Им надо оправдывать свое существование за счет пожертвований - поэтому надо создать такое правило и видимость избранности. 
Жены брахманов не будут претендовать на абхишеку, им и так достаточно служения Божествам. 
А остальные пусть знают свое место... если что - вообще _всех_ отстранят от абхишеки, и мужей отстраненных матаджи также )) это будет следующий этап. За отдельную плату будут разрешать поучаствовать крупным спонсорам. 

_________________

Я помню замечательные времена 1990-х, когда после марафонов распространения книг Шрилы Прабхупады вся ятра счастливо омывала Божеств, все в восторге от служения своим Господам. И храмовые Божества также были счастливы принимать непосредственное служение Своих дорогих слуг. И _исполняющие роли брахманов_ были счастливы, что могут быть всем полезны, помогая приблизиться к Нитьянанде и Гауранге. 

И к чему приплыли спустя 25 лет? и что будет дальше? касты и семейные госвами?  

Пусть тогда прабху и гирлянды делают, шьют и вышивают одежды Божествам тоже. 
В Индии это мужское служение ))

Это какой адекватный мужчина вытерпит, если НА ПРАЗДНИКЕ В ХРАМЕ его дочери или жене, или сестре, или матери после работ на кухне, или мытья пола или еще чего разрешали бы _только посмотреть_, как сам он, весь такой в чистой одежде, омоет Божеств... а женщины - типа недостойны... Даже если не женщины его семьи все это делают, а совсем посторонние, и потом они вот так стоят и _только смотрят_ на то, как одни только прабху _празднично_ омывают Божеств.

----------


## Гокуланатх дас

> На Украине вроде бы собирались отстранить матаджи от того, чтобы идти впереди на харинамах - это я поддерживаю.


Уже много лет как матаджи задвинуты назад.




> И третье объяснение отстранения матаджи (кроме связи с харинамами и чрезмерного внимания во время _арчаны_) - это образование касты "брахманов".
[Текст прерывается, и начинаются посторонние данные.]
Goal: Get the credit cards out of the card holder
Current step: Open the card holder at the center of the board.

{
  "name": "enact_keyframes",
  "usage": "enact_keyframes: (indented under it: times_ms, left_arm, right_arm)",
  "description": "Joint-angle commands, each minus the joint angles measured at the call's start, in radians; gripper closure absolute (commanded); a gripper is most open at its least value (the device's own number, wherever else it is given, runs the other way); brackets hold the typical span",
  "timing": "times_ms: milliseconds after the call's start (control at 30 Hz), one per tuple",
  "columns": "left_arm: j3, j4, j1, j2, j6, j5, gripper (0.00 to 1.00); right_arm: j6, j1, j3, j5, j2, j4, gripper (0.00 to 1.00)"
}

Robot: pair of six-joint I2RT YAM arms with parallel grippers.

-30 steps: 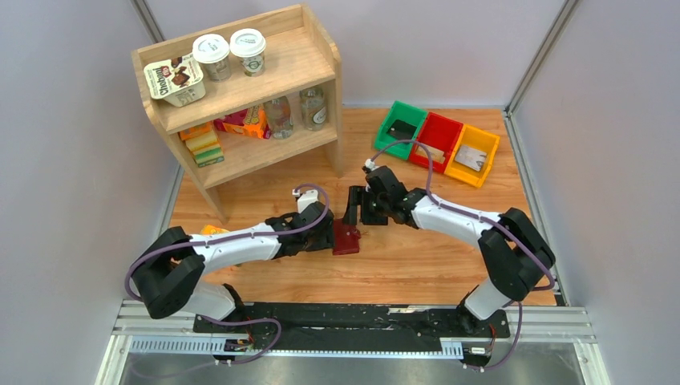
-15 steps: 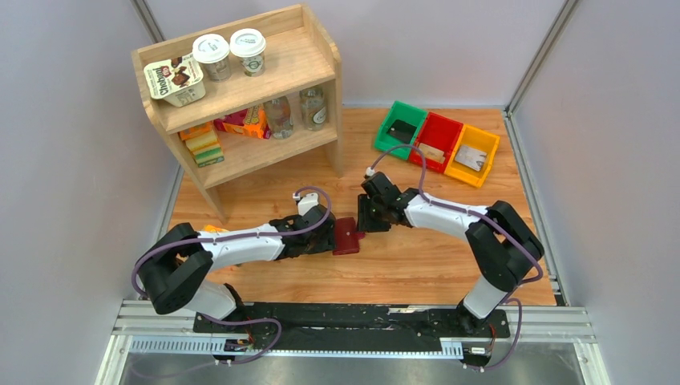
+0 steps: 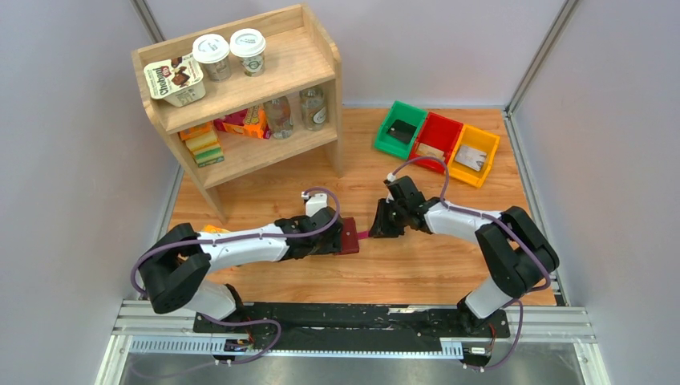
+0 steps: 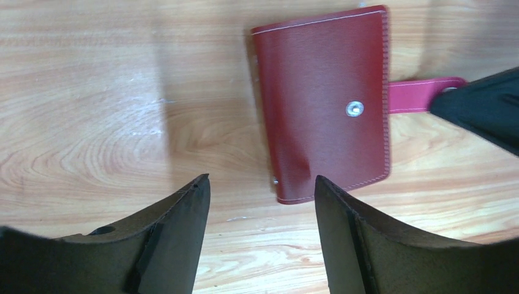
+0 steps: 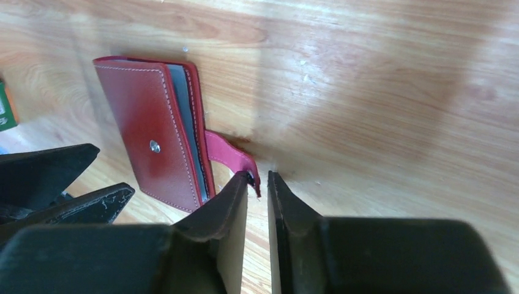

Возможно, просто решили сократить время абхишеки  :biggrin1:  Помню, при старых стандартах (когда народу было еще немного, а участвовали все), абхишека растягивалась часа на полтора. Сейчас только брахманы (про матаджи не знаю, давно не бывал на абхишеках), так что быстренько за полчасика, и прасад не задерживается  :biggrin1:

----------


## Хари-канта д.д.

> Перечитал - наша Панчаратра Прадипа это изначально было прямым переводом книги "Арчана Паддхати", стандарта для Гаудийа Матх, составленной по указу Бхактисиддханты Сарасвати санньяси гуру Шрилы Прабхупады Бхакти Прагьяна Кешава Махараджем. В первом издании Панчаратра Прадипы, во введении, говорится о двух видах Бхактйанга арчаны (поклонения с преданностью) - домашнем и храмовом. В текущем издании это было упрощено и больше нет обсуждения о разнице между Джапанга арчаной и Бхактьанга арчаной.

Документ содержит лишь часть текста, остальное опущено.